> _AIM OF THE EXERCISE_
Repeat exactly the lines of the material below that run from the "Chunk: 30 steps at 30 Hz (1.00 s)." line to the "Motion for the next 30" line, including both, and do not carry over any pictures.

> _DATA PROVIDED_
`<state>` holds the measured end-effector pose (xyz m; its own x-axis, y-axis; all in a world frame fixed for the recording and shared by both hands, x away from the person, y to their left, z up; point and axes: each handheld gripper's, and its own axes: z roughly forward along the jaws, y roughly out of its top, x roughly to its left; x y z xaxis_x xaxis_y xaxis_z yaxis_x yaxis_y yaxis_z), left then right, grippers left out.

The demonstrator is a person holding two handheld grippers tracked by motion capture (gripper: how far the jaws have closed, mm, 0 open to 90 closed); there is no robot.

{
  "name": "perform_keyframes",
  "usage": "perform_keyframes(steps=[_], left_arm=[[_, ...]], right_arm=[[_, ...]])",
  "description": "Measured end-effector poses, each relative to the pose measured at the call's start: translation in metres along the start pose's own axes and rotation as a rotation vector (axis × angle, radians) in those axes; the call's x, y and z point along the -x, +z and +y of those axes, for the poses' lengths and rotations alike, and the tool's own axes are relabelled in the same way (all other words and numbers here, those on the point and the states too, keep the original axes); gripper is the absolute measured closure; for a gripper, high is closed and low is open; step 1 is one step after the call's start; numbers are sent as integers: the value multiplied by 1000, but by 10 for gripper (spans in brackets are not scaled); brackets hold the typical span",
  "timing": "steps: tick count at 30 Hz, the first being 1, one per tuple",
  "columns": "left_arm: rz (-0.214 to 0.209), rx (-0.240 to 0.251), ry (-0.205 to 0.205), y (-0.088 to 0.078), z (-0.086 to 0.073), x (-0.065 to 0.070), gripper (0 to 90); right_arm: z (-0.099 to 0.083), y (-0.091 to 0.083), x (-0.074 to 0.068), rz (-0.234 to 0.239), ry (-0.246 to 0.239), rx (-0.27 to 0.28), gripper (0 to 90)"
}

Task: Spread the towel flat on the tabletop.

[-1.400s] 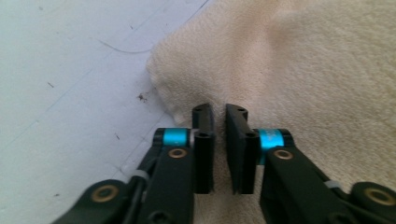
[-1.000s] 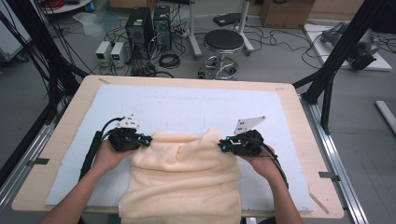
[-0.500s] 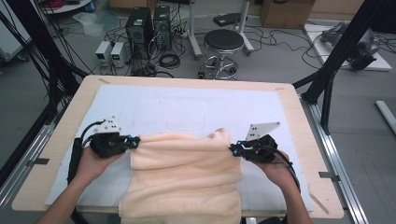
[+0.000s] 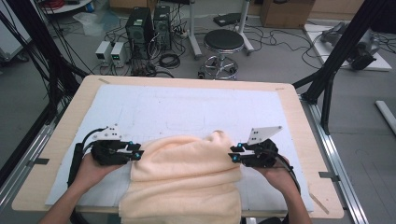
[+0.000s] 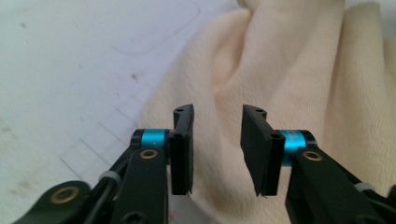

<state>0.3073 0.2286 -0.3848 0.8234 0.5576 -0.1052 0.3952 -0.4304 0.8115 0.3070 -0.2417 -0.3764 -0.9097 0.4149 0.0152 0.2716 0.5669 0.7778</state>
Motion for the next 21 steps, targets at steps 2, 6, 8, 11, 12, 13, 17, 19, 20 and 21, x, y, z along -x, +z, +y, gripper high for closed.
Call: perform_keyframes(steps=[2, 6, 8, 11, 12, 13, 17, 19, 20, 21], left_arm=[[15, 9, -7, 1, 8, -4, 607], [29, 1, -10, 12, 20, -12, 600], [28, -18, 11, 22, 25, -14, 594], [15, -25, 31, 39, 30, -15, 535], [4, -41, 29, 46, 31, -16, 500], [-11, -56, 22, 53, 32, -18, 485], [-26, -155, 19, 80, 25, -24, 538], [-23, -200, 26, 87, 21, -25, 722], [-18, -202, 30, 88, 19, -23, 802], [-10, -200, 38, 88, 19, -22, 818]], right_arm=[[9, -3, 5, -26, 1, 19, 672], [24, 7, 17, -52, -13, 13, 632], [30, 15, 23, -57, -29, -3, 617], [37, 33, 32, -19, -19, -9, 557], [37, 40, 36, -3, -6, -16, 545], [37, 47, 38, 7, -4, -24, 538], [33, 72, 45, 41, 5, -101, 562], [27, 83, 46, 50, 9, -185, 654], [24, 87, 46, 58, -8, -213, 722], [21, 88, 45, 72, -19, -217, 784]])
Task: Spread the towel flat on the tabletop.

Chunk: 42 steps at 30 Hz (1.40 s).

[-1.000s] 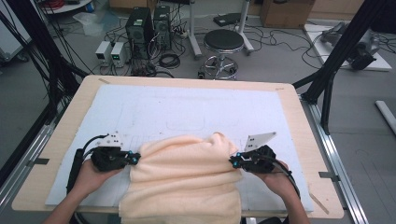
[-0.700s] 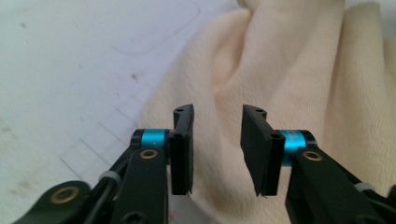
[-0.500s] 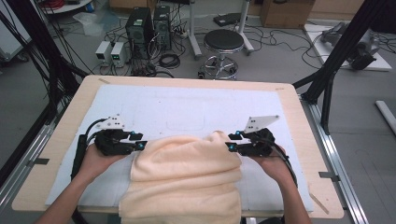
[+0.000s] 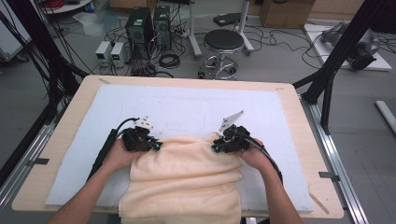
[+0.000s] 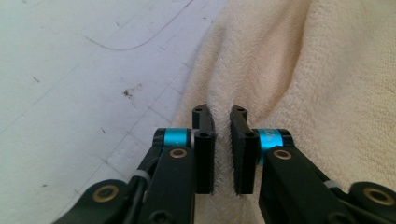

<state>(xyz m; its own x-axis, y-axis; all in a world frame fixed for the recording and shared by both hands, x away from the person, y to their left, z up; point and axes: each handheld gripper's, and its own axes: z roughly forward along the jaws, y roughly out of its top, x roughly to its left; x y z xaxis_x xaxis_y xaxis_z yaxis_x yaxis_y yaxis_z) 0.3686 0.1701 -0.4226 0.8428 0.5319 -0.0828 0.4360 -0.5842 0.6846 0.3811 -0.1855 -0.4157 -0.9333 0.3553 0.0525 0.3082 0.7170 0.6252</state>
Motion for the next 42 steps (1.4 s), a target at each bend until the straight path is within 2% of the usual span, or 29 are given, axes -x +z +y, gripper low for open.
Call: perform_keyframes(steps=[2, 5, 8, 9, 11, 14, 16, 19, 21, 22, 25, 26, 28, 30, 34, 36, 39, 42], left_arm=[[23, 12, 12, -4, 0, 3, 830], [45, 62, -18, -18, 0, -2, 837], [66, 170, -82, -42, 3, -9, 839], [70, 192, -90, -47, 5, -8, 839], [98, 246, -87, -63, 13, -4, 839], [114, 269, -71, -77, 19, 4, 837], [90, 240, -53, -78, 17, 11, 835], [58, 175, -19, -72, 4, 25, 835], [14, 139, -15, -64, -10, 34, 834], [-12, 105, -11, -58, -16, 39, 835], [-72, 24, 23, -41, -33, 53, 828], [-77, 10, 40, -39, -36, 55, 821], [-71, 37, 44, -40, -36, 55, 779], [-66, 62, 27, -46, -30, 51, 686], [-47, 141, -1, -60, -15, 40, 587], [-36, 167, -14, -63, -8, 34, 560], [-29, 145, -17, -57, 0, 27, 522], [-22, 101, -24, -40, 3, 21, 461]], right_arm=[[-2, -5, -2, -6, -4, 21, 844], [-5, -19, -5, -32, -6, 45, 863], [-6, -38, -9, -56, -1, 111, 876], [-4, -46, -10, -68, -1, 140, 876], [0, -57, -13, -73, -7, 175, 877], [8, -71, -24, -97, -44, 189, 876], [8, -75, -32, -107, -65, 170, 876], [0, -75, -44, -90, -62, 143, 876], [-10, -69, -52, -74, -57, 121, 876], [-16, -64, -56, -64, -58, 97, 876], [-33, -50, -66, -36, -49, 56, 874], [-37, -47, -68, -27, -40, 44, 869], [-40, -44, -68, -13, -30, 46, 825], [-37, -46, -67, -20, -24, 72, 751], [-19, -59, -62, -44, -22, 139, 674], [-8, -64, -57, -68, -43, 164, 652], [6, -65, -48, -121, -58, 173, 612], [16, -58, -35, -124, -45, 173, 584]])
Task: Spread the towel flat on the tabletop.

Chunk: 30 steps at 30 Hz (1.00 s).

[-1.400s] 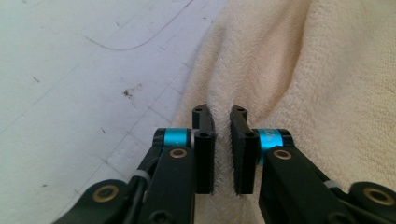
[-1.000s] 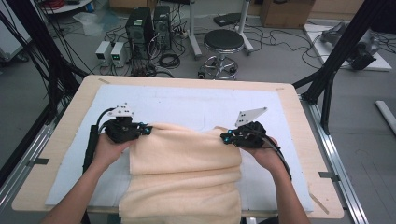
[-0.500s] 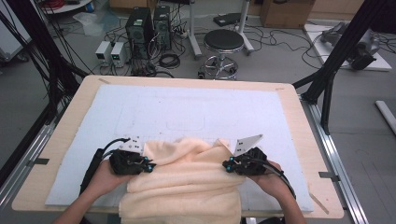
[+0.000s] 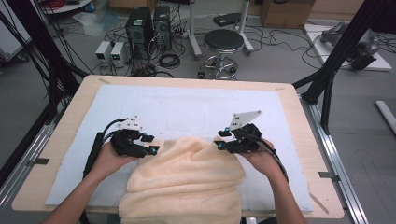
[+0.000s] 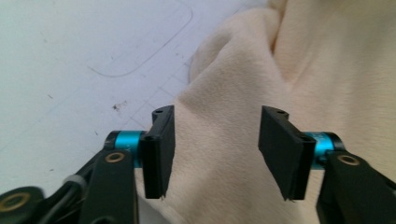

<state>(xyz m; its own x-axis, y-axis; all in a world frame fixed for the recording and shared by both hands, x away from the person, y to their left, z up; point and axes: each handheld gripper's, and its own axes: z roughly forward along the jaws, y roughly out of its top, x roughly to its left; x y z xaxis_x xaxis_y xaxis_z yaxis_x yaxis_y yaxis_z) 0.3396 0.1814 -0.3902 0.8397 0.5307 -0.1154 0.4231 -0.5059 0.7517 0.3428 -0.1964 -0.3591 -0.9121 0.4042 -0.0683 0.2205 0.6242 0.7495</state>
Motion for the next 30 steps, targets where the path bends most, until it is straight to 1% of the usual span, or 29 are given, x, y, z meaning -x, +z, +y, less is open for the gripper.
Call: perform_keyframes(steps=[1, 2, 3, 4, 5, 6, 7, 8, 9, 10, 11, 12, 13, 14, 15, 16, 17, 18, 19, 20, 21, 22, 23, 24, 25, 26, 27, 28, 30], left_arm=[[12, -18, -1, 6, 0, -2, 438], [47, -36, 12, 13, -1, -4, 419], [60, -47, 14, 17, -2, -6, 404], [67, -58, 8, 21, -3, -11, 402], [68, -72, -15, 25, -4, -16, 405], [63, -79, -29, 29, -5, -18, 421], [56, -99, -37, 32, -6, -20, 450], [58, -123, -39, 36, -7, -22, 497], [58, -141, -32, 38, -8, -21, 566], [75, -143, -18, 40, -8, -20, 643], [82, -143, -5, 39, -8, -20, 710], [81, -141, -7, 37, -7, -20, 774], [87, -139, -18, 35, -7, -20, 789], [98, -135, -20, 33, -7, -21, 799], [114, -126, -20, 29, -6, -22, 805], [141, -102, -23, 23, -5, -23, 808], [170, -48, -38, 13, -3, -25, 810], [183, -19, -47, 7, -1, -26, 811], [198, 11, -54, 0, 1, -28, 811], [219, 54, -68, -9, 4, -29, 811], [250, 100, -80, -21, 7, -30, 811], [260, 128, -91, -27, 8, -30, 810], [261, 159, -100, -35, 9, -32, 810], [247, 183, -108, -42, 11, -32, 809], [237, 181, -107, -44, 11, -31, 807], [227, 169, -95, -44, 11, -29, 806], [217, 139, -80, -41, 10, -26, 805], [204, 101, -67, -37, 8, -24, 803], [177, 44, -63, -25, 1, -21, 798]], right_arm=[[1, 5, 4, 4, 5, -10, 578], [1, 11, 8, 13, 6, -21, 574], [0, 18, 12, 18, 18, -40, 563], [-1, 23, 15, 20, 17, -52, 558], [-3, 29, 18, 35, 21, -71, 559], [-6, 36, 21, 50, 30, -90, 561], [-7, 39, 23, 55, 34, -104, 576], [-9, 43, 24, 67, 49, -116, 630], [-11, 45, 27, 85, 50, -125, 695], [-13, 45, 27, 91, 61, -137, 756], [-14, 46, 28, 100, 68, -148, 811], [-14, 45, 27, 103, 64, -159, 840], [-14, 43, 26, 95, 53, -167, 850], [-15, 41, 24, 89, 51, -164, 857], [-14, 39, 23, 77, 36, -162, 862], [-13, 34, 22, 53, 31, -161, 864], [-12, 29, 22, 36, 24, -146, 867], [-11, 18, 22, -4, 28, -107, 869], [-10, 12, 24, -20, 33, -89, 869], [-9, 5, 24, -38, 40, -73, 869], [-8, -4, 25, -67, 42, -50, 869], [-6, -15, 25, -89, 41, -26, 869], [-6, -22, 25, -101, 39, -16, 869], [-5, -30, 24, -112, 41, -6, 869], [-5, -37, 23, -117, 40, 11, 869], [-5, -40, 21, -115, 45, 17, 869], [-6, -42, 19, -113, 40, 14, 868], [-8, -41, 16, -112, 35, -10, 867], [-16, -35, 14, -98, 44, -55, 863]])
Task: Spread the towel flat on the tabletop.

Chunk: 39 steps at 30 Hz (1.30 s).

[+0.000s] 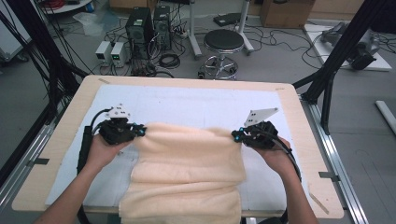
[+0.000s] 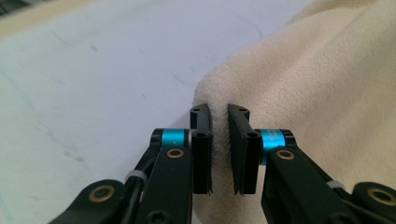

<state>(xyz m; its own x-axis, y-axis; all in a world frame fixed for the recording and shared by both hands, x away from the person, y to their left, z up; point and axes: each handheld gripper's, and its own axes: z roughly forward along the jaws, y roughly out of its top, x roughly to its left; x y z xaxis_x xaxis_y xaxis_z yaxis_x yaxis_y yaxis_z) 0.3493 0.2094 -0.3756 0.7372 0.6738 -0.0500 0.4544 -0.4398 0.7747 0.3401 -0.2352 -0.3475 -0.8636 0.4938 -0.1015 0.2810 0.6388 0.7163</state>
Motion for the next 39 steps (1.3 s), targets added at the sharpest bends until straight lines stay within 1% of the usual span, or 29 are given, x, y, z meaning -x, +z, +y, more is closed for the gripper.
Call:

> _ANSWER BOX_
Chunk: 30 steps at 30 Hz (1.00 s).

[-1.400s] 
[-1.000s] 
[-0.500s] 
[+0.000s] 
[+0.000s] 

<state>(xyz m; its own x-axis, y-axis; all in a world frame fixed for the recording and shared by both hands, x away from the person, y to their left, z up; point and axes: each handheld gripper's, and its own axes: z roughly forward along the jaws, y roughly out of its top, x roughly to its left; x y z xaxis_x xaxis_y xaxis_z yaxis_x yaxis_y yaxis_z) 0.3396 0.1814 -0.3902 0.8397 0.5307 -0.1154 0.4231 -0.5059 0.7517 0.3428 -0.1964 -0.3591 -0.9121 0.4042 -0.0683 0.2205 0.6242 0.7495</state>
Motion for the next 30 steps, targets where the path bends most, until it is straight to 1% of the usual span, or 29 are given, x, y, z meaning -x, +z, +y, less is open for the gripper.

What appears above is the full answer.